This is a follow up to last week’s Man-up Monday post to husbands about what I sense is the perhaps the most pressing problem for marriages in the church today: husbands afraid to stand up and lead. Today’s post is intended to help you avoid a few disasters as you step forward to lead your wife.

This post was inspired by something Sheila Gregiore wrote as part of her 29 Days to Great Sex series. (Concluding post of this great series is here, and has a complete list of all the posts). In the post in question, she describes how withholding sex from your partner or demanding certain things does great damage to a couple’s sex life.

I want to extrapolate that idea and apply it more generally to a husband’s leadership role. From my observations, withholding and demanding are two of the biggest leadership mistakes a husband can make.

Withholding

Intentionally or not, we’ve all done it. We’ve all held back something we know our wife needs or wants in retribution for not getting what we want or feel we deserve.

Have you ever withheld affection when she’s refused or rebuffed your sexual advances? Have you ever backed off on communication with her when you feel she has acted disrespectfully toward you? Have you ever intentionally broadly withheld your input or guidance in response to feeling challenged about a decision you made? Have you ever backed off leading because you don’t like how she pushes you to lead more?
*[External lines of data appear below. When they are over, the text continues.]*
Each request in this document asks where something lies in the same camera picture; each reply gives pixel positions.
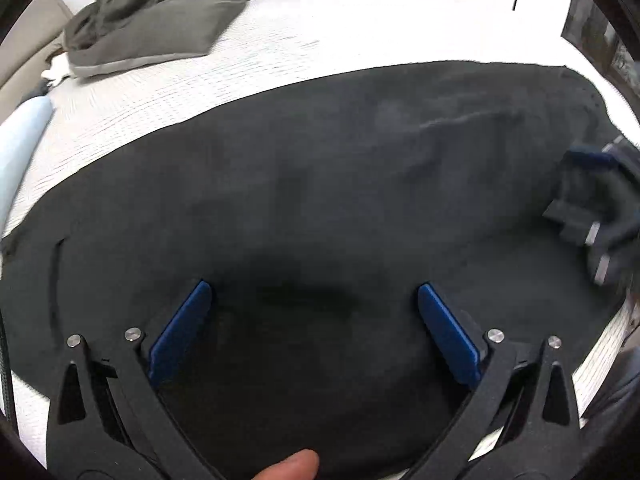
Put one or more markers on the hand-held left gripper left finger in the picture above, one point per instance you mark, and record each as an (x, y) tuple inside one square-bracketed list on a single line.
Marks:
[(180, 330)]

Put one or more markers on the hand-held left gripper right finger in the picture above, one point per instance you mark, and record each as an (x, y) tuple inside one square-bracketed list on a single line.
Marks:
[(447, 335)]

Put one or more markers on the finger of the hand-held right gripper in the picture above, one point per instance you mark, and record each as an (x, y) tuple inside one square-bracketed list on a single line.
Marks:
[(575, 195)]

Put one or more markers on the black pants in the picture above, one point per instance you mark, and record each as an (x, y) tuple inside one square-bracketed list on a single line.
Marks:
[(325, 185)]

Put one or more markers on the person's left hand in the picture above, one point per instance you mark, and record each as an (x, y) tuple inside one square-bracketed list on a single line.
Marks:
[(287, 466)]

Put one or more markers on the light blue pillow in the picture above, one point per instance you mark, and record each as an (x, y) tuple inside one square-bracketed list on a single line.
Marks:
[(20, 150)]

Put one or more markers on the bed with honeycomb cover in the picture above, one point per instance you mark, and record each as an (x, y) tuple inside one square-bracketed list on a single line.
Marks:
[(250, 55)]

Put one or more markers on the grey white plush toy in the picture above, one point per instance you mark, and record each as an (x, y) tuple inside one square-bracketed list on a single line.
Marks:
[(52, 72)]

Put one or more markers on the beige padded headboard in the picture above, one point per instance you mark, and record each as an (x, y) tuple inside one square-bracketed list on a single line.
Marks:
[(30, 45)]

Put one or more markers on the dark grey duvet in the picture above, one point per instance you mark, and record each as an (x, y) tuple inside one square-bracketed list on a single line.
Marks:
[(200, 5)]

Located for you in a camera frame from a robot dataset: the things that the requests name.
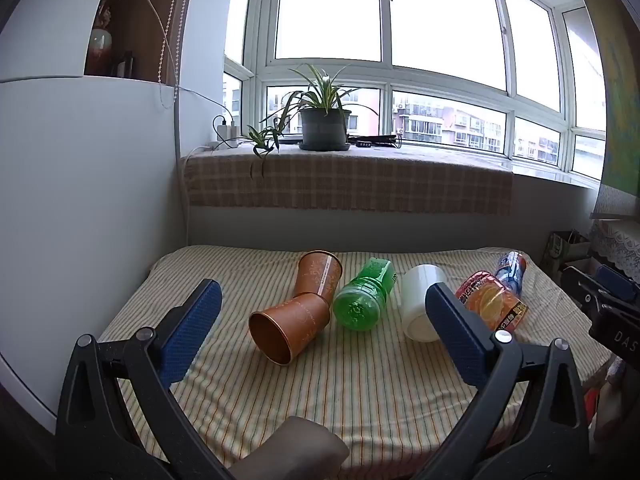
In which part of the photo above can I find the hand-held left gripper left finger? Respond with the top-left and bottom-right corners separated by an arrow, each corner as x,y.
56,278 -> 236,480

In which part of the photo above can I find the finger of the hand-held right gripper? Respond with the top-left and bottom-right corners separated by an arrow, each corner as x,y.
596,265 -> 640,304
562,265 -> 607,321

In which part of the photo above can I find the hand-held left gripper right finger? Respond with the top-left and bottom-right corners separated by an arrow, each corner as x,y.
425,282 -> 594,480

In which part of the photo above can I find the white plastic cup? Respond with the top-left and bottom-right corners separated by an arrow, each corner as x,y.
400,263 -> 449,343

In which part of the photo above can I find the brown patterned cup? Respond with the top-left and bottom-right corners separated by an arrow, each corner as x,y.
292,250 -> 344,307
248,292 -> 334,366

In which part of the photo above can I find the white lace cloth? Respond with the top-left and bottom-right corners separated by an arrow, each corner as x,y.
589,217 -> 640,275

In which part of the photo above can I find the green cardboard box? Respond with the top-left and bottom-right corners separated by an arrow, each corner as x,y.
542,229 -> 592,274

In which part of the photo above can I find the green plastic bottle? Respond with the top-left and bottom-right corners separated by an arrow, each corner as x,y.
332,257 -> 399,332

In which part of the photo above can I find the striped table cloth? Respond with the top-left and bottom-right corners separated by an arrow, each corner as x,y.
96,244 -> 615,480

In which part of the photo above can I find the grey brown cushion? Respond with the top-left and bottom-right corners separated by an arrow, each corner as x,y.
239,415 -> 350,480

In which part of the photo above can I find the white cabinet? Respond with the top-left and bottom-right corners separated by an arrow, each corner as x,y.
0,0 -> 197,433

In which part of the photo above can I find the checked windowsill cloth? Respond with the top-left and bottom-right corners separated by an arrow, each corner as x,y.
182,147 -> 515,217

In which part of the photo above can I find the white power adapter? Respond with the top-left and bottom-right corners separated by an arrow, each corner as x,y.
215,124 -> 240,149

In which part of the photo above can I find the black device on windowsill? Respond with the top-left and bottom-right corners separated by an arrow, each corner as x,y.
347,132 -> 404,150

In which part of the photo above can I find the spider plant in grey pot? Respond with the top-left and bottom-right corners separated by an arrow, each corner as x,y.
240,62 -> 382,177

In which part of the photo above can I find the white framed window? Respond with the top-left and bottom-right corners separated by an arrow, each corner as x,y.
222,0 -> 609,182

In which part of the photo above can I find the ceramic vase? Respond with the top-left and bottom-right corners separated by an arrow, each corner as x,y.
87,2 -> 114,77

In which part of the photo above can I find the yellow green wall painting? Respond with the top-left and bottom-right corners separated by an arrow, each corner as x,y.
570,0 -> 640,207

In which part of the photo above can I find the white bead cord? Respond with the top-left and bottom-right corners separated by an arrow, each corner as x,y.
152,0 -> 195,87

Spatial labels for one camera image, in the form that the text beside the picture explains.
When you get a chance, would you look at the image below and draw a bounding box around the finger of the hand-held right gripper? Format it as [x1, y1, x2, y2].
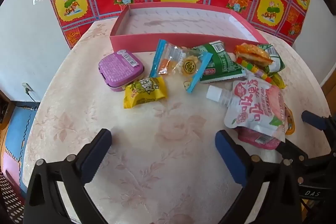
[276, 139, 309, 161]
[301, 111, 336, 132]

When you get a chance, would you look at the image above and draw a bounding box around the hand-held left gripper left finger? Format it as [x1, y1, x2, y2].
[24, 128, 113, 224]

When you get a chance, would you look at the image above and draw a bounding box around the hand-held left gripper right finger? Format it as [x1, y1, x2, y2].
[215, 130, 302, 224]

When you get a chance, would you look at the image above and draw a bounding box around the yellow snack packet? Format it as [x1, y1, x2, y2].
[123, 76, 168, 109]
[270, 72, 287, 89]

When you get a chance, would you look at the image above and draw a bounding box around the white pink jelly drink pouch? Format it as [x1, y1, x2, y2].
[206, 76, 286, 143]

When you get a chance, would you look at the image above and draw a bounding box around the green snack packet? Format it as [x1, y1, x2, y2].
[259, 43, 286, 75]
[192, 41, 247, 83]

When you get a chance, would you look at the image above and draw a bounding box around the colourful gummy candy packet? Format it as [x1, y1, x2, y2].
[236, 57, 275, 83]

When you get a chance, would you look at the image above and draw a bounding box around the orange bread packet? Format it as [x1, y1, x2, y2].
[234, 43, 275, 67]

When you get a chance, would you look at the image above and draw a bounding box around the purple plastic case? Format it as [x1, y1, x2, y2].
[98, 49, 145, 92]

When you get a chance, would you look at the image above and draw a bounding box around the clear blue-edged pastry packet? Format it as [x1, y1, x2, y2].
[149, 39, 214, 94]

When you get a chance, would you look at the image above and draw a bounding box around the pink cardboard box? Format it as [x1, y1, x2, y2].
[109, 2, 269, 52]

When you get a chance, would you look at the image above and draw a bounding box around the pink flat packet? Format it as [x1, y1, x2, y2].
[236, 127, 281, 149]

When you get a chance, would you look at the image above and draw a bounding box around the blue foam floor mat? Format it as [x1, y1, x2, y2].
[4, 106, 38, 161]

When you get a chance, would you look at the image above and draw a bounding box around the dark dotted cloth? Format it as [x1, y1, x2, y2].
[0, 172, 27, 224]

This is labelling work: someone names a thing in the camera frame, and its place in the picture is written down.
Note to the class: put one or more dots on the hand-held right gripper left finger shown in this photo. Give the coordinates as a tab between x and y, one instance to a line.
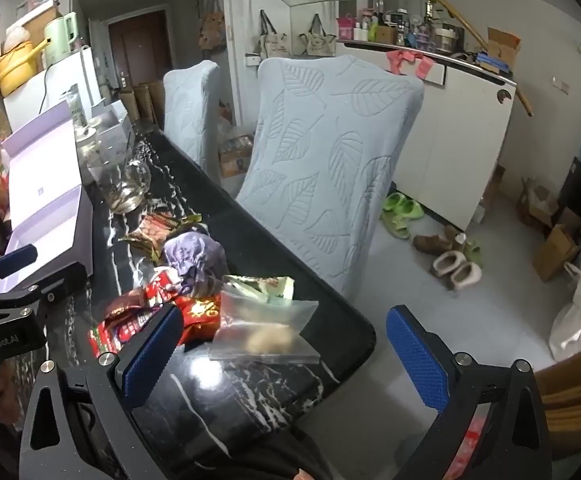
150	357

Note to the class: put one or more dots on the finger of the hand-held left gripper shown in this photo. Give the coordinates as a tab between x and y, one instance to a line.
45	286
15	260

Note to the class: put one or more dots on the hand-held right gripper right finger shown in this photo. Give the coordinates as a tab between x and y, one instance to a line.
415	355

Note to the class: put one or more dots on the red snack packet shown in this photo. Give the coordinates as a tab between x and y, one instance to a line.
125	327

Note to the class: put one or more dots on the red gold pouch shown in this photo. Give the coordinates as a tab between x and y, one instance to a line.
198	310

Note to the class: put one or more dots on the lavender gift box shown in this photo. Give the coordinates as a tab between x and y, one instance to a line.
45	175

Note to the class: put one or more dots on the brown green snack packet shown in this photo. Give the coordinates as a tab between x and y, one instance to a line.
143	245
163	225

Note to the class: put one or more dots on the clear bag of cookies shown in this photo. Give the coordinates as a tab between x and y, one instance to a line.
265	335

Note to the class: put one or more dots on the beige furry slipper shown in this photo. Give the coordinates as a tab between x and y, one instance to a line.
446	264
465	276

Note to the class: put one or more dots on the brown shoe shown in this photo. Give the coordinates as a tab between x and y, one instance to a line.
433	244

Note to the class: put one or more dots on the glass mug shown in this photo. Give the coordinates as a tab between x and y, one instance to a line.
120	185

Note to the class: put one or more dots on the green slipper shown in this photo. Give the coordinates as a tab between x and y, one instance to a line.
395	227
403	205

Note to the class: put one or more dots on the silver box appliance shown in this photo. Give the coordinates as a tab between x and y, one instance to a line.
115	127

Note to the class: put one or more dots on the cardboard box on floor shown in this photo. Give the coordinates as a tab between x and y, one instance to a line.
552	255

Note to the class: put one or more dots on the yellow pot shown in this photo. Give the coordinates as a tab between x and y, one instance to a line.
15	70

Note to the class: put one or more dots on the white fridge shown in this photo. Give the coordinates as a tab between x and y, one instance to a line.
75	75

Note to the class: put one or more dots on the wide chair blue leaf cover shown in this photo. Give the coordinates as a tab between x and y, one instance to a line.
330	160

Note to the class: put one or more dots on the cardboard box of packets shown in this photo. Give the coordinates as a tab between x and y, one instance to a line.
235	157

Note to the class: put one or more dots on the white cabinet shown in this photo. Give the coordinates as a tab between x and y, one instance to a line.
460	135

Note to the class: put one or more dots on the green electric kettle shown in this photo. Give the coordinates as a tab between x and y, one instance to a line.
60	35

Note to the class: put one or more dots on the narrow chair blue leaf cover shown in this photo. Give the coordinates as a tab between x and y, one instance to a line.
193	110

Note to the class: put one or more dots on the black board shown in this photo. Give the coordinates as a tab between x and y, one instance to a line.
577	187

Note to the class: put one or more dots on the brown door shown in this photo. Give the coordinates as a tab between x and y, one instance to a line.
140	45

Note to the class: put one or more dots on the pink cloth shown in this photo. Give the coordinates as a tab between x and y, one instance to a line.
410	62

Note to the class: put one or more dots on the brown patterned tote bag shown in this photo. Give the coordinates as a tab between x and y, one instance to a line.
213	25

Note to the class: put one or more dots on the open cardboard box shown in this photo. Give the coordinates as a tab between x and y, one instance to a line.
502	45

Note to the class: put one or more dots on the group of bottles and jars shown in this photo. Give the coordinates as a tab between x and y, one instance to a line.
400	30

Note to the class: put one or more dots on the canvas tote bag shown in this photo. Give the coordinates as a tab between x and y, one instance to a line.
273	40

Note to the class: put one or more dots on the wooden pole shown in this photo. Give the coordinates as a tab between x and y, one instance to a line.
475	25

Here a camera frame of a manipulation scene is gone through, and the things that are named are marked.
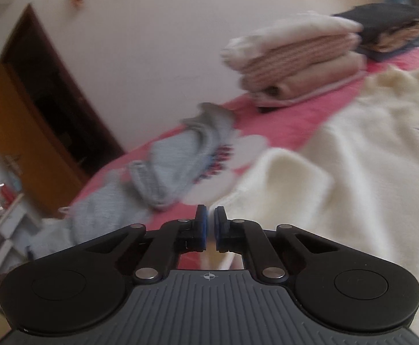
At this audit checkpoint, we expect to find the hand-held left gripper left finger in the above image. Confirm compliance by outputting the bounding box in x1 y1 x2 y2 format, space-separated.
87 204 208 284

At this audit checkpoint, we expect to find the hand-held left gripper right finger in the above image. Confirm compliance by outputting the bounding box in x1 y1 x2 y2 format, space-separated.
214 206 335 283

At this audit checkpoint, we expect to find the white fluffy sweater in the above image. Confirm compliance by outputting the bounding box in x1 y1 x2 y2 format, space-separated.
209 66 419 331

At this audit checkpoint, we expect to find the stack of pink folded clothes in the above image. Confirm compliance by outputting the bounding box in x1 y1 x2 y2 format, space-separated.
220 11 363 71

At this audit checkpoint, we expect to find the grey hoodie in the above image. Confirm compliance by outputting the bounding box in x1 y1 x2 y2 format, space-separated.
26 102 237 259

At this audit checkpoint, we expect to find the pink floral blanket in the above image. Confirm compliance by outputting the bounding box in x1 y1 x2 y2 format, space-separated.
66 39 419 223

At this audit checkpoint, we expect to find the beige folded garment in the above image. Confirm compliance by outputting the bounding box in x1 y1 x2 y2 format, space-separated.
243 52 368 107

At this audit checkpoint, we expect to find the pink checked folded garment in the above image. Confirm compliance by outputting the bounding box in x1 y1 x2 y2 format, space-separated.
240 34 361 83

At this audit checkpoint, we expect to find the white shelf with clutter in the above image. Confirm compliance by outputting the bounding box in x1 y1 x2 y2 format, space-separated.
0 183 42 297

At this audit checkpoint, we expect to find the wooden door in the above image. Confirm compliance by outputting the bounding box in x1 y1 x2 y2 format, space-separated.
0 3 124 220

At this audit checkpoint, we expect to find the blue folded garment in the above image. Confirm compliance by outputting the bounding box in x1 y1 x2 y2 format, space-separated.
365 38 419 62

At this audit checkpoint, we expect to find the tan folded garment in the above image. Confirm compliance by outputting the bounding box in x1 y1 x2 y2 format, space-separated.
360 22 419 53

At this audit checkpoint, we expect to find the black folded garment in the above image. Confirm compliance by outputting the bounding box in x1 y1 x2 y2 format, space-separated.
333 3 419 44
Here’s the deal when it comes to withholding: it doesn’t work. In fact it actually works against you. Sure it’s natural and easy to respond against our wives when we feel neglected, offended or challenged, but holding back from meeting her needs is only going to make the “problem” worse.

This may sound harsh, but withholding is basically an act of selfishness. It is, in effect, saying to your wife, “You aren’t giving me what I want, so I’m not going to give you what you want either.” What that does is perpetuate a cycle of selfishness in both of you. As each of you become reactive to not getting your needs met, you withdraw and withhold from each other further. It's a death spiral. When you refuse to love her, cherish her, connect with her, or lead her, she will tend to respond by becoming less interested in sex, less respectful, more confrontational and pushy.

You end up getting more of what you don’t want.

Demanding

The other common leadership error husbands make in response to not getting what they want is to demand it. You probably already know what I’m going to say. Demanding doesn’t work any better than withholding.

Now it may be possible for you to initially get more of what you want by demanding it. Your wife may bow to your anger and frustration for a season, especially if she is afraid of you or fearful that your marriage is threatened. But it’s NEVER sustainable. It will damage your relationship and eventually things will crash and burn around you.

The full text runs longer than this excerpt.